La victoria del Bayern no tiene discusión alguna, pues además fue quien más la buscó. Lo que tiene discusión, y mucha, es el partido disputado por un Inter que en nada evidenció ser el líder de un campeonato tan potente y seguido como es el italiano.
Un Inter que mostró una pobre sensación, de juego y de imagen. Y es que, además, se despidió del terreno de juego con tan sólo nueve jugadores, por expulsiones del sueco Zlatan Ibrahimovic (m.58) y de Fabio Grosso (m.84); y ambas por juego violento.

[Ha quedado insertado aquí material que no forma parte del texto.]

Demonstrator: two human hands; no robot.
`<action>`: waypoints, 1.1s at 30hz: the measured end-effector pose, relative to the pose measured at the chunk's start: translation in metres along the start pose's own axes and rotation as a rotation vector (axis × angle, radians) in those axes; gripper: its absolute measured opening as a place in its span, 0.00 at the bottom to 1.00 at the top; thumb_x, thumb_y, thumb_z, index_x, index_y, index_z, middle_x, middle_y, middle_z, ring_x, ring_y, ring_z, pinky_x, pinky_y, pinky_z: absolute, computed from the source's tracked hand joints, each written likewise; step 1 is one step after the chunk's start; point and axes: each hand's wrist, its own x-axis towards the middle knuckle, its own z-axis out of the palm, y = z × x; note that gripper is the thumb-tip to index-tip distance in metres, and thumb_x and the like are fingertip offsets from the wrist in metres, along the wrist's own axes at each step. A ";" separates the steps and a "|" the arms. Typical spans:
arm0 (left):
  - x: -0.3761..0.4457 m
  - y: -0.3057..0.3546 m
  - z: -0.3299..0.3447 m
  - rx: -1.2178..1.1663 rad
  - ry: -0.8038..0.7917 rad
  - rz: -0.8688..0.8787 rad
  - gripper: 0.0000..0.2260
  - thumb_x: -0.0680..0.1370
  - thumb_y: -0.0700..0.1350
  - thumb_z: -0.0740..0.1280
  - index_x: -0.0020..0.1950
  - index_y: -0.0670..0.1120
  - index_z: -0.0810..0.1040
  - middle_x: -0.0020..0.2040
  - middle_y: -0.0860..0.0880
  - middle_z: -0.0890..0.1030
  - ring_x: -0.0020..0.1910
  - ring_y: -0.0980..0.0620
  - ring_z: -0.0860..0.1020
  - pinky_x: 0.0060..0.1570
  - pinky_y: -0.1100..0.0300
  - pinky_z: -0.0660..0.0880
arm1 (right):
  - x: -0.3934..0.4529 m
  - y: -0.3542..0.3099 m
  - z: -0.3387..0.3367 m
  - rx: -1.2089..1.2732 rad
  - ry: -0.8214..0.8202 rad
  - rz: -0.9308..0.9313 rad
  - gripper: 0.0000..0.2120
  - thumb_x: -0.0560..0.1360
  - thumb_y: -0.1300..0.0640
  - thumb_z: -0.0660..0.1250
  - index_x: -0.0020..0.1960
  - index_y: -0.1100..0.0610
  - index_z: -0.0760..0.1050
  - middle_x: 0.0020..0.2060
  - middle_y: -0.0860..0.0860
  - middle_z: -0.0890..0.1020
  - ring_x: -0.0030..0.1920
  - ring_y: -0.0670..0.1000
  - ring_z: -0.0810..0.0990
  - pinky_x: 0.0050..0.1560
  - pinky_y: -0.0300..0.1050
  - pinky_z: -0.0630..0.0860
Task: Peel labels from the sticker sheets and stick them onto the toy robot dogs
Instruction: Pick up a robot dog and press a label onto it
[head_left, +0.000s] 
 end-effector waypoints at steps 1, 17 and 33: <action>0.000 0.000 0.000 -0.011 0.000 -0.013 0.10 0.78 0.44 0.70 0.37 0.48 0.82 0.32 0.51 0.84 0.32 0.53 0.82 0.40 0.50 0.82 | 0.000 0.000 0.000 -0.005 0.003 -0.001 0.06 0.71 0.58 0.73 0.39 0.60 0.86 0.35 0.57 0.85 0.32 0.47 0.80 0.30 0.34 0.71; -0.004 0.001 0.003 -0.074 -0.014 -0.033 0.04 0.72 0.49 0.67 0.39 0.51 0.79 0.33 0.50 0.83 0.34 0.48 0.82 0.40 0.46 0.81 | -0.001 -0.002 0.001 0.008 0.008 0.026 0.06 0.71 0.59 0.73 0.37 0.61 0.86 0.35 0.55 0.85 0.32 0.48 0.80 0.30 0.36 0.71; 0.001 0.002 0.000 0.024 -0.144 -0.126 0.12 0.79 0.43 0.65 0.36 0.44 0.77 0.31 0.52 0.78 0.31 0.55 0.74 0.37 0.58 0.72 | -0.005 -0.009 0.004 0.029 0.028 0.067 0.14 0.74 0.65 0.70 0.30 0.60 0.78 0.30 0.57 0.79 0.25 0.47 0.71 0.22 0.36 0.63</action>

El Inter, que volvía a apostar por Ibrahimovic y el argentino Hernán Crespo en ataque, estaba claro que era quien más se jugaba y con mayor presión salía, por aquello de la necesidad de un triunfo que le hiciera nivelar la derrota sufrida en la primera jornada en su visita al Sporting de Lisboa.
El peruano Claudio Pizarro y el alemán Lukas Podolski anotaron los goles de la gran victoria obtenida por el equipo alemán.